» Exercise brief
Starting from the first line below, count every line holding the word "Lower", then state the total alone.

» Input data

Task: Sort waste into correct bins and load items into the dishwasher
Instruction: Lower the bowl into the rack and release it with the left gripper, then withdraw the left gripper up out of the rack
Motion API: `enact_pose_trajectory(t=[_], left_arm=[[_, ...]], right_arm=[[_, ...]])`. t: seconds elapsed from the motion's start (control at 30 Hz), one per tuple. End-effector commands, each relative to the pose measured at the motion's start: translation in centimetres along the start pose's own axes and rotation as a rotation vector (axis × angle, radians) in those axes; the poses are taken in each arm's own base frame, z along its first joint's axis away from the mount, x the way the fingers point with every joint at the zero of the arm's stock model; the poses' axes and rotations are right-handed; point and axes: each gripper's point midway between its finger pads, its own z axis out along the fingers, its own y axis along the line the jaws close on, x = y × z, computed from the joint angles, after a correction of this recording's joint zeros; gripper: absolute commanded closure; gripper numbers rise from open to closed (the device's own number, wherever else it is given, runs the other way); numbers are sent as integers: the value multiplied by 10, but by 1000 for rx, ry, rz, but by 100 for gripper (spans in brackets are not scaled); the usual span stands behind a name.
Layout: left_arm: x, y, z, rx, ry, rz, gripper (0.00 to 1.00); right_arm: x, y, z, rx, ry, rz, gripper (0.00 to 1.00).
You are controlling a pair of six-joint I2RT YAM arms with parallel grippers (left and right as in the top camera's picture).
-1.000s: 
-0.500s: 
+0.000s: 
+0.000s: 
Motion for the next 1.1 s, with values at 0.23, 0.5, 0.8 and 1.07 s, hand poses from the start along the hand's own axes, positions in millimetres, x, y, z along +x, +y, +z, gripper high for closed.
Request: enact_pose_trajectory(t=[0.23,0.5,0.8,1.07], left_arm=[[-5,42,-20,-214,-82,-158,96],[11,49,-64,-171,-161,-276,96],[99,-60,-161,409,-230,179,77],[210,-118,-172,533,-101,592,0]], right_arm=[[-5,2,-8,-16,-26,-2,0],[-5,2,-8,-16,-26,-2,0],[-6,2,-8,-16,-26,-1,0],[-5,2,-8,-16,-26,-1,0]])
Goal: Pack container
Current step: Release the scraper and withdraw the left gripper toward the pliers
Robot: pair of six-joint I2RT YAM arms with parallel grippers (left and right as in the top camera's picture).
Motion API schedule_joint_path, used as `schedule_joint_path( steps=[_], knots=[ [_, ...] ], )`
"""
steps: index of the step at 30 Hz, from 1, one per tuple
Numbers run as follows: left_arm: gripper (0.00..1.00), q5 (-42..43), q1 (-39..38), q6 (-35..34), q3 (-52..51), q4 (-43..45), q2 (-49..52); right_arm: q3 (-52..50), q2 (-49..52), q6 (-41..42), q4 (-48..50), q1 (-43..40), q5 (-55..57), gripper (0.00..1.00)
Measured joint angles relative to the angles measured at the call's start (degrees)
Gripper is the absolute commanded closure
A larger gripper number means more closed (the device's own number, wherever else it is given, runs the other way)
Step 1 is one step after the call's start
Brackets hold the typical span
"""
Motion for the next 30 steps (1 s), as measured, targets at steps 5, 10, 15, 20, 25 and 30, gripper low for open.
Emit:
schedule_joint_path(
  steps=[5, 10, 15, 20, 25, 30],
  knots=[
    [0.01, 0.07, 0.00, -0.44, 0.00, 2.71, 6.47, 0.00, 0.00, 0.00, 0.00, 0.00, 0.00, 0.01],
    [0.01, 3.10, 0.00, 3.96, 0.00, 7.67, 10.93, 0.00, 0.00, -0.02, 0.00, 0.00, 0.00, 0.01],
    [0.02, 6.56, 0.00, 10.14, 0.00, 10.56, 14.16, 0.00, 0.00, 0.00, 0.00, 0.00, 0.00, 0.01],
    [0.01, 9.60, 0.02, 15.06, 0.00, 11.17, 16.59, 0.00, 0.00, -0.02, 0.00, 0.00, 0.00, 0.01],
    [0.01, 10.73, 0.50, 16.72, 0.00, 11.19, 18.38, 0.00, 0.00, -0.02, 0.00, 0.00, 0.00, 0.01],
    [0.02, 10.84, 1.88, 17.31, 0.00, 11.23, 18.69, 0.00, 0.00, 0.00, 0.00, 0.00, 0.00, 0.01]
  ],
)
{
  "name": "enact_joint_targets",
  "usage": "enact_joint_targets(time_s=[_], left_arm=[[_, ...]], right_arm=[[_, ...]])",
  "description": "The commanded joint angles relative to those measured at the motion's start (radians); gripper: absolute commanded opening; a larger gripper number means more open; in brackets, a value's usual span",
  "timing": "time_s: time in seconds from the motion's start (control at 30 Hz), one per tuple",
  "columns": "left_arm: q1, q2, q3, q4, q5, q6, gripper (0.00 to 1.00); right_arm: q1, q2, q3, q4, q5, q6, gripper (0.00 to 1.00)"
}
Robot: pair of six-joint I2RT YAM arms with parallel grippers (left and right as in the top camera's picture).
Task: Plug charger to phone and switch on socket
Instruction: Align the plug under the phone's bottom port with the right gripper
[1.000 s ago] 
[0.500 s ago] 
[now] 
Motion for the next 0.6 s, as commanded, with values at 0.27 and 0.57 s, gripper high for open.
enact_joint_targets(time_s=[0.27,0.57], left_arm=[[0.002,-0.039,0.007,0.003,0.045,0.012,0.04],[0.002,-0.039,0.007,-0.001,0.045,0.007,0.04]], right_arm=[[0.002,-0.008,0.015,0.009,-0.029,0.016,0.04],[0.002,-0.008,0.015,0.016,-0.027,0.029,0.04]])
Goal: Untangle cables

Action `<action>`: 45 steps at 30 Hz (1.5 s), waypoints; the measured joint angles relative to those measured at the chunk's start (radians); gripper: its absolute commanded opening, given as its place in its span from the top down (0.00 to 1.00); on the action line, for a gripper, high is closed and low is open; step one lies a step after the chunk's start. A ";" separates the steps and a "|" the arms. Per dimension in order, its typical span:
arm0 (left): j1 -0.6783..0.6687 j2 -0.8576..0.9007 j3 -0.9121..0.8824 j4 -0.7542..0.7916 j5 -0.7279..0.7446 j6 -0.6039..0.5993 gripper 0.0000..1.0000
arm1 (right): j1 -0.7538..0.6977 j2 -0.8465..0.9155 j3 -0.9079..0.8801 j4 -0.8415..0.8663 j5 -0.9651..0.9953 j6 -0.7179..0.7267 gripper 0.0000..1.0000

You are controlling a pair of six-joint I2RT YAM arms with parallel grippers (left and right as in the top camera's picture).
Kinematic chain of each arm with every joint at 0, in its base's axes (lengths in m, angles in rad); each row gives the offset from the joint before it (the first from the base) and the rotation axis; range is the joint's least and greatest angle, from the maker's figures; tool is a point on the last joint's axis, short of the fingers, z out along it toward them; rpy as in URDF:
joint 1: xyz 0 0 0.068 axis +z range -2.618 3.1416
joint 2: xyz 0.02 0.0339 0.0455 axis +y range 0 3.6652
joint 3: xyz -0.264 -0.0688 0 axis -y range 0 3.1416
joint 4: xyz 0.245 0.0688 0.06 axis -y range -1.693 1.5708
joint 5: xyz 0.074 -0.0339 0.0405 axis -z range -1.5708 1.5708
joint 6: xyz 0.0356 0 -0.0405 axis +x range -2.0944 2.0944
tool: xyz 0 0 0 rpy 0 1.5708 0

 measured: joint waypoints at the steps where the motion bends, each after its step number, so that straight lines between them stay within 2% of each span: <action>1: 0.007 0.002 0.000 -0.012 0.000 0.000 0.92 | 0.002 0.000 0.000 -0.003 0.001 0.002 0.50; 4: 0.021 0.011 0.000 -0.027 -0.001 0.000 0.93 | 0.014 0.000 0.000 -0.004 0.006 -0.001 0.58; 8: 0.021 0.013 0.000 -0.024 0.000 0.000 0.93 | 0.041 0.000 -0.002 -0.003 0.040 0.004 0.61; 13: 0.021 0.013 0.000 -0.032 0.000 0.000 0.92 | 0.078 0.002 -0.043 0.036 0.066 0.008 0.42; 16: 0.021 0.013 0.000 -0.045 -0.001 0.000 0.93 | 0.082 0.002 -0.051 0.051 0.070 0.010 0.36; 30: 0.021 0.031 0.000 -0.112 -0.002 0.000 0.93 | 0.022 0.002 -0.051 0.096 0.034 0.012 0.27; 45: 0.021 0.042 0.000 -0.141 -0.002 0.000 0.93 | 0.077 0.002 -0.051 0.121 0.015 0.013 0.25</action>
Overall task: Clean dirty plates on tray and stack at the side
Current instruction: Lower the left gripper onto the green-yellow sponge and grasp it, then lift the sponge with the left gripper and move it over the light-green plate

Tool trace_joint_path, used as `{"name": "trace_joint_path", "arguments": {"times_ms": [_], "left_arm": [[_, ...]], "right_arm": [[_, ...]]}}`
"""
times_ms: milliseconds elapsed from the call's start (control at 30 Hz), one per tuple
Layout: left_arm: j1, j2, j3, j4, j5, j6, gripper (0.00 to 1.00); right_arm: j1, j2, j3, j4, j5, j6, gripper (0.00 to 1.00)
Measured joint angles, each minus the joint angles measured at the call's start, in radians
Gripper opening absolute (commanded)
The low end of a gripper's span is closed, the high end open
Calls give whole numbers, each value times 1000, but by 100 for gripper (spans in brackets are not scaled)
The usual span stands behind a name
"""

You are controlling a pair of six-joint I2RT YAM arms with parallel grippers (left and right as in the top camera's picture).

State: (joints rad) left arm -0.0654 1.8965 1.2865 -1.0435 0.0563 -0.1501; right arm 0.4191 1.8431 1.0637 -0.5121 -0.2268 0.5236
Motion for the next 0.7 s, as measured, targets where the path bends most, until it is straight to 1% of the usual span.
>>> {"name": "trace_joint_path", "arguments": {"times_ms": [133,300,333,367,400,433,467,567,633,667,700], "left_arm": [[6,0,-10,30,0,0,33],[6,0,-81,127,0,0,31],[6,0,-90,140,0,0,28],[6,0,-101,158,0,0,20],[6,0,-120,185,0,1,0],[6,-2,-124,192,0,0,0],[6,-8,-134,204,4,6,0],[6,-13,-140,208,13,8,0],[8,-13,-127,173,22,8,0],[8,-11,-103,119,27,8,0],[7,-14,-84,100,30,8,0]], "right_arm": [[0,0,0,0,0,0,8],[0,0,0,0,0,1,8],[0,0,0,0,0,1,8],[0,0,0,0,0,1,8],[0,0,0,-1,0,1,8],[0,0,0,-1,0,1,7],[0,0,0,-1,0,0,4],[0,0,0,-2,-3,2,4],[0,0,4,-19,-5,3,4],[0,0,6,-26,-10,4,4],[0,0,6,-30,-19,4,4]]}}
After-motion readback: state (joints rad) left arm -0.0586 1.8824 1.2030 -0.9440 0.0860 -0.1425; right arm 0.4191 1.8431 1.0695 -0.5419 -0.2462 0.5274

» Output for this task
2